Increased expense, fly-tipping and people dumping rubbish in neighbours’ bins were cited as key objections by the 29% not in favour of the idea. Concern that it would not be affordable for people on lower incomes was also a worry expressed by 62% of those against PAYT.

However, attitudes to PAYT changed when all householders surveyed by Pelican were asked about increased product consumption, reduced waste and increased recycling.

Sixty per cent of those surveyed said they would be more supportive of PAYT if it was guaranteed to tackle increasing waste production and product con­sumption. This went up to 65% being more supportive if PAYT schemes were guaranteed to increase recycling and had a beneficial environmental impact.

The survey also asked householders about their preferences for PAYT alter­natives, with 45% saying they would prefer rewards or payments to encour­age more recycling. Interestingly, reward schemes have been shown to have limited effect on increasing recy­cling rates.

Respondents were also asked if they felt that recycling services should be treated as a utility, allowing them to change suppliers and find cheaper options.
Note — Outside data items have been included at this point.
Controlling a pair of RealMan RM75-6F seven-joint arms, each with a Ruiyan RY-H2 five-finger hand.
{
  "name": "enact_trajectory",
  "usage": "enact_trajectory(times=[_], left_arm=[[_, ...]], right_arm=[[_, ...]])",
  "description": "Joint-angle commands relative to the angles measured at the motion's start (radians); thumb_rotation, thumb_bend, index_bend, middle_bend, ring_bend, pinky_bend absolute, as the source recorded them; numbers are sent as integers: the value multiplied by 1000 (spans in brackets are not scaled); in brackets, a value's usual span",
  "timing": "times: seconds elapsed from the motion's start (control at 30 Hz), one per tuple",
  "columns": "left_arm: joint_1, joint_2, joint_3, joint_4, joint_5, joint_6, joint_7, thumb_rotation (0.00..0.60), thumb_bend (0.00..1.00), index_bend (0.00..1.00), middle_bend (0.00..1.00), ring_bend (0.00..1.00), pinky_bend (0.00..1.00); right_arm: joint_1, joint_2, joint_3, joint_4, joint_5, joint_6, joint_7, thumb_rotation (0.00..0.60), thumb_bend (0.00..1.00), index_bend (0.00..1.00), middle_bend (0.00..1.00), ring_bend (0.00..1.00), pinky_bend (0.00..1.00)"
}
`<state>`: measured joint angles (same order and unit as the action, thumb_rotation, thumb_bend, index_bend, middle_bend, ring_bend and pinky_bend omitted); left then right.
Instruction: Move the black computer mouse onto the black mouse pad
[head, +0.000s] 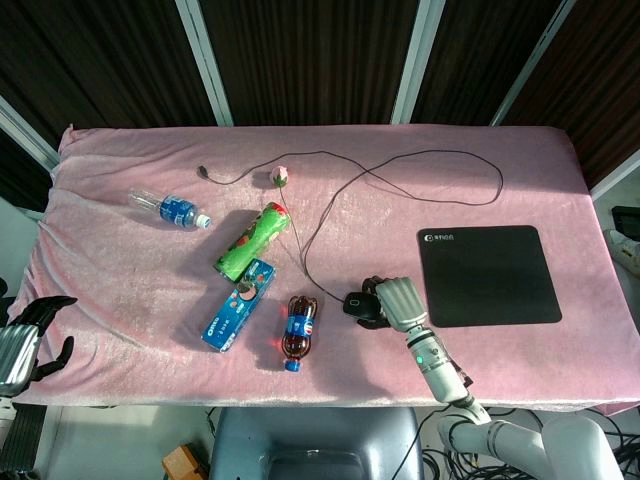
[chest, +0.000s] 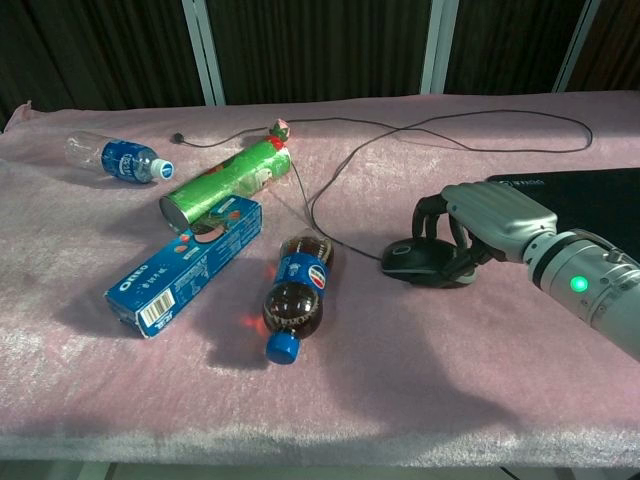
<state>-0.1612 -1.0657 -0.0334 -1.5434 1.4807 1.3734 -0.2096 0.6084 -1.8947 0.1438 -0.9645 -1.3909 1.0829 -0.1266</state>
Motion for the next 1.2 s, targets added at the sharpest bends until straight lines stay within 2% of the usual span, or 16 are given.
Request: enact_trajectory(times=[0.03, 0.3, 0.47, 0.67, 0.83, 0.97, 1.07, 1.2], left_arm=[[0, 0, 0, 1, 0, 0, -1, 600, 470, 232, 217, 166, 382], [0, 1, 1, 0, 0, -3, -4, 600, 470, 232, 218, 165, 382], [1, 1, 2, -4, 1, 0, 1, 600, 469, 232, 217, 165, 382], [0, 0, 6, -9, 10, 0, 11, 600, 469, 232, 217, 166, 382], [-1, -1, 7, -10, 14, 0, 16, 600, 469, 232, 217, 165, 382], [-1, -1, 7, -9, 12, -1, 16, 600, 470, 232, 217, 165, 382], [-1, -1, 7, -9, 10, -2, 15, 600, 470, 232, 217, 165, 382], [-1, -1, 8, -8, 13, -2, 15, 600, 469, 232, 217, 166, 382]], right_arm=[[-8, -23, 2, 34, -18, 47, -1, 600, 336, 817, 665, 767, 865], [-48, 29, 24, 31, -30, 149, 40, 600, 343, 835, 672, 773, 871], [-91, 101, 46, 61, 20, 147, 69, 600, 343, 835, 672, 773, 871], [-114, 126, 72, 225, 95, 59, 150, 600, 346, 824, 672, 773, 871], [-98, 92, 103, 428, 144, -42, 249, 600, 347, 812, 673, 764, 869], [-88, 58, 117, 544, 161, -90, 314, 600, 347, 784, 672, 745, 852], [-87, 45, 111, 593, 159, -129, 345, 600, 347, 738, 664, 685, 811], [-87, 48, 97, 604, 152, -195, 363, 600, 347, 613, 537, 530, 705]])
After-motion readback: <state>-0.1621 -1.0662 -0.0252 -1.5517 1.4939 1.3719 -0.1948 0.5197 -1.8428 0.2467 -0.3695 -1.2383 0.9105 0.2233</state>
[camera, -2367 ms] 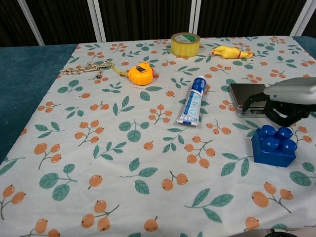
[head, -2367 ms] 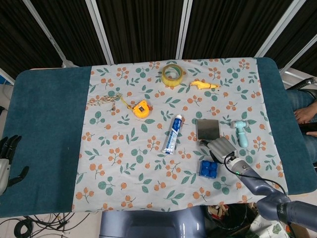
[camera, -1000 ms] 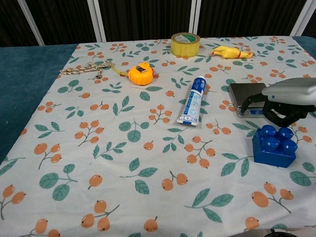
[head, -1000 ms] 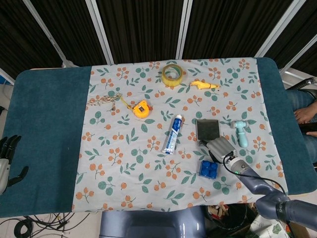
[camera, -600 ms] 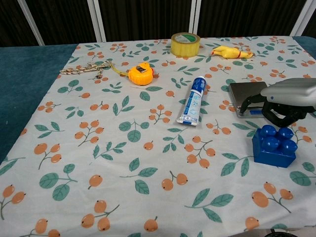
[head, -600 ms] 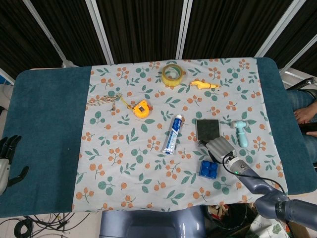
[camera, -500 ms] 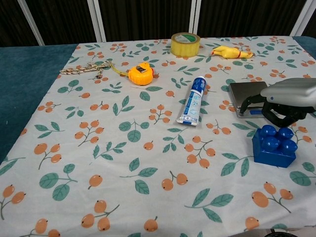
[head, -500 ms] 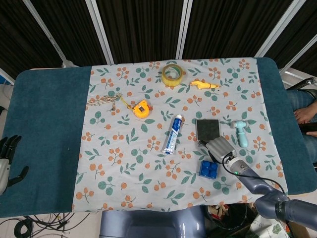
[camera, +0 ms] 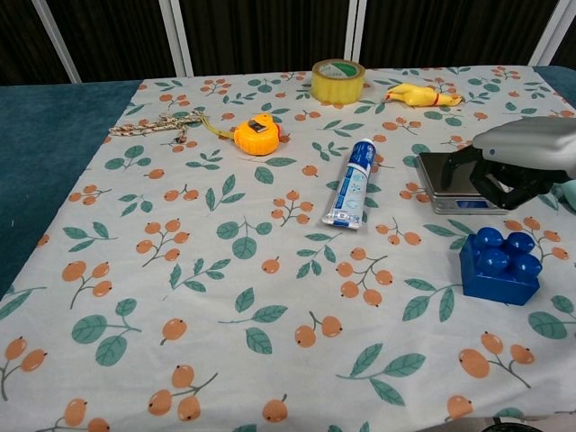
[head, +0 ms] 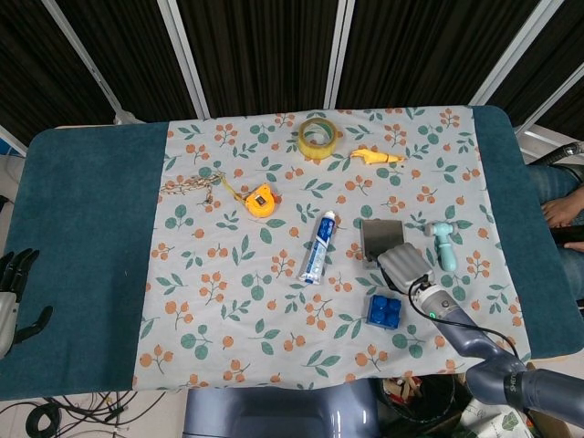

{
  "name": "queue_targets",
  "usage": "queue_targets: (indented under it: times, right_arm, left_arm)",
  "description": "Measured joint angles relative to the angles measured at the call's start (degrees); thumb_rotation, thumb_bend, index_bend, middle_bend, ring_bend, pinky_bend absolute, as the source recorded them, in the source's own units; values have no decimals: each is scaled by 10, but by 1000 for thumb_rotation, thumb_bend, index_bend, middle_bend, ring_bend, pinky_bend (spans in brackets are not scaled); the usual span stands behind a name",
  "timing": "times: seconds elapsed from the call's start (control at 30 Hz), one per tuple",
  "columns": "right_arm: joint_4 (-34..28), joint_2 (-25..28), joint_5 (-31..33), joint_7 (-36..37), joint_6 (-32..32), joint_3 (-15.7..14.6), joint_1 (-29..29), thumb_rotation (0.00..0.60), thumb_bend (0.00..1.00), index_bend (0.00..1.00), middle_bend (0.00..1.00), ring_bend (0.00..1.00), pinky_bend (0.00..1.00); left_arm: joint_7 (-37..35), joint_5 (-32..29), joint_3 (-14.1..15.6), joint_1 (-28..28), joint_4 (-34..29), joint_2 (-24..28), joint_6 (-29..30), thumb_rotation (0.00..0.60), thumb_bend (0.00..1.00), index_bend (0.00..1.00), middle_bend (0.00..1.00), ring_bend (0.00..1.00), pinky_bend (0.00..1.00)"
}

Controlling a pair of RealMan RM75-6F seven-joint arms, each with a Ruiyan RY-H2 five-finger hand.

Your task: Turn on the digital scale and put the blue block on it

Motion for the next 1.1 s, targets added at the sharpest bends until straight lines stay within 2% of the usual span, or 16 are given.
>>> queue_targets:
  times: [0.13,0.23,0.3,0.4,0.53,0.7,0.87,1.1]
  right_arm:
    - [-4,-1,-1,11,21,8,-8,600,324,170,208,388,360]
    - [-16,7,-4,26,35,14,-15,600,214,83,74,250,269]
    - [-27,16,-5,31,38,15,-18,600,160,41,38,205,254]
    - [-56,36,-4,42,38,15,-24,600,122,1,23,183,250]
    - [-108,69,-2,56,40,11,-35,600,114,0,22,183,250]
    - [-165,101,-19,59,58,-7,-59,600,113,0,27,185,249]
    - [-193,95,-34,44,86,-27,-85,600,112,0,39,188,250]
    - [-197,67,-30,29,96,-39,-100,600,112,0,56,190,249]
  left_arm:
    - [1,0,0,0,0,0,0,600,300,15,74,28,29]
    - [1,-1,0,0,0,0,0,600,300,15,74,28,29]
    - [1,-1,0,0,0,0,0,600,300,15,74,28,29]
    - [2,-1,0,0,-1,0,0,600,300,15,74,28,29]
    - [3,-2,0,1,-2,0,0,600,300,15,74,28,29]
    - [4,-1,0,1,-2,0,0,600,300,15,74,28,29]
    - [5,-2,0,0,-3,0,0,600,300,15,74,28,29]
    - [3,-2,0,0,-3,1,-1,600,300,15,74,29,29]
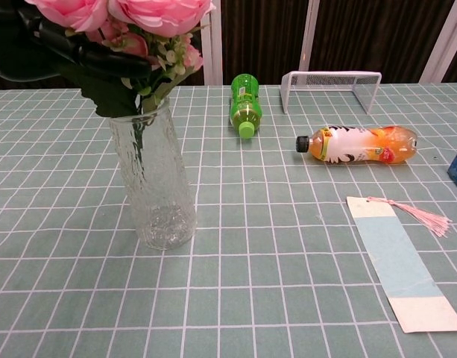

Thirty one per cent said they felt it was a terrible idea, while 11% said they would like this option to be available now. A further 18% said they felt it would be a better option that PAYT.

Commenting on the findings, Pelican managing director Michael Bennett said: “These results highlight the importance of winning hearts and minds. If councils are considering introducing PAYT, they need to ensure they make a convincing environmental case for the system and that they can demonstrate such schemes deliver positive environ­mental results.

“In addition, they need to be very sen­sitive to the concerns of the third of respondents who are worried about increased costs and the adverse effects on lower income households, and ensure the system is equitable.

“Tough measures will need to be put in place to tackle waste crime and pre­vent larger households from dumping their rubbish in other peoples’ bins. With local authority budgets already stretched, there is little chance that money will be available for enforce­ment, but this is just the kind of issue that can make or break a system in the minds of residents.

“PAYT has the potential to give household recycling in England, Scot­land and Northern Ireland a much-needed shot in the arm. The concept already appeals to one-third of house­holds – and when the potential environ­mental benefits are explained in more detail, support jumps to more than 65% of the sample we surveyed.

“However, there are significant edu­cational, legal and political challenges that will have to be overcome. Only a very committed council would embark on its introduction without funding and political leadership from a city region, devolved administration or national Government.”